■ **Information shown**

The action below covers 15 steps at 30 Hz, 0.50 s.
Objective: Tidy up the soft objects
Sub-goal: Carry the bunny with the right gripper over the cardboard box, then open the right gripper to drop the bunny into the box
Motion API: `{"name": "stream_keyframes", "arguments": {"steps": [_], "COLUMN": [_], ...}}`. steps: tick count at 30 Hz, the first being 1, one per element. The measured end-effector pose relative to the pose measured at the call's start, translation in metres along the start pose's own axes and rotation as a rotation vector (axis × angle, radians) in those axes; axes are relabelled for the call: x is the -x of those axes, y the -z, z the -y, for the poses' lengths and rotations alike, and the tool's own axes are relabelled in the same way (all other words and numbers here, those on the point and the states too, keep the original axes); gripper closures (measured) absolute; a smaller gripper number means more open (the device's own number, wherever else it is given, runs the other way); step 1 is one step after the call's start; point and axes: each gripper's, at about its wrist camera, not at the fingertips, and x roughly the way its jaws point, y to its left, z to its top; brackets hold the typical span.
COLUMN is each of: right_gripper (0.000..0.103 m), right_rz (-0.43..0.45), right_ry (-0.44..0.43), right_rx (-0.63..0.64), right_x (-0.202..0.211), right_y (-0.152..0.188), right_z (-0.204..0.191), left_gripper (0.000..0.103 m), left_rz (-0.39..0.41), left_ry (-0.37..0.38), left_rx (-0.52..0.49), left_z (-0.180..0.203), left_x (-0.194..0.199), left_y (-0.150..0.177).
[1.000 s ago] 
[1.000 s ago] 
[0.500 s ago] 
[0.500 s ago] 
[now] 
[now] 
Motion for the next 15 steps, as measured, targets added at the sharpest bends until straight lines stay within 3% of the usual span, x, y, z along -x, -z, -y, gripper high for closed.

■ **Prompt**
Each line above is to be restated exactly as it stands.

■ **Your response**
The action below covers 15 steps at 30 Hz, 0.50 s.
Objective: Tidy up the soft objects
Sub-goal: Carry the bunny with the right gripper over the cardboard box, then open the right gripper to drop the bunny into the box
Motion API: `{"name": "stream_keyframes", "arguments": {"steps": [_], "COLUMN": [_], ...}}`. steps: tick count at 30 Hz, the first being 1, one per element. The measured end-effector pose relative to the pose measured at the call's start, translation in metres along the start pose's own axes and rotation as a rotation vector (axis × angle, radians) in those axes; axes are relabelled for the call: x is the -x of those axes, y the -z, z the -y, for the poses' lengths and rotations alike, and the tool's own axes are relabelled in the same way (all other words and numbers here, those on the point and the states too, keep the original axes); gripper closures (measured) absolute; a smaller gripper number means more open (the device's own number, wherever else it is given, runs the other way); step 1 is one step after the call's start; point and axes: each gripper's, at about its wrist camera, not at the fingertips, and x roughly the way its jaws point, y to its left, z to its top; brackets hold the typical span.
COLUMN is each of: right_gripper (0.000..0.103 m), right_rz (-0.43..0.45), right_ry (-0.44..0.43), right_rx (-0.63..0.64), right_x (-0.202..0.211), right_y (-0.152..0.188), right_z (-0.204..0.191), left_gripper (0.000..0.103 m), left_rz (-0.39..0.41), left_ry (-0.37..0.38), left_rx (-0.52..0.49), left_z (-0.180..0.203), left_x (-0.194..0.199), left_y (-0.150..0.177).
[1.000 s ago] 
[1.000 s ago] 
[0.500 s ago] 
[0.500 s ago] 
[now] 
[now] 
Motion for the next 15 steps, as measured, targets added at the sharpest bends until straight lines stay within 3% of the usual span, x, y, z along -x, -z, -y, gripper high for closed.

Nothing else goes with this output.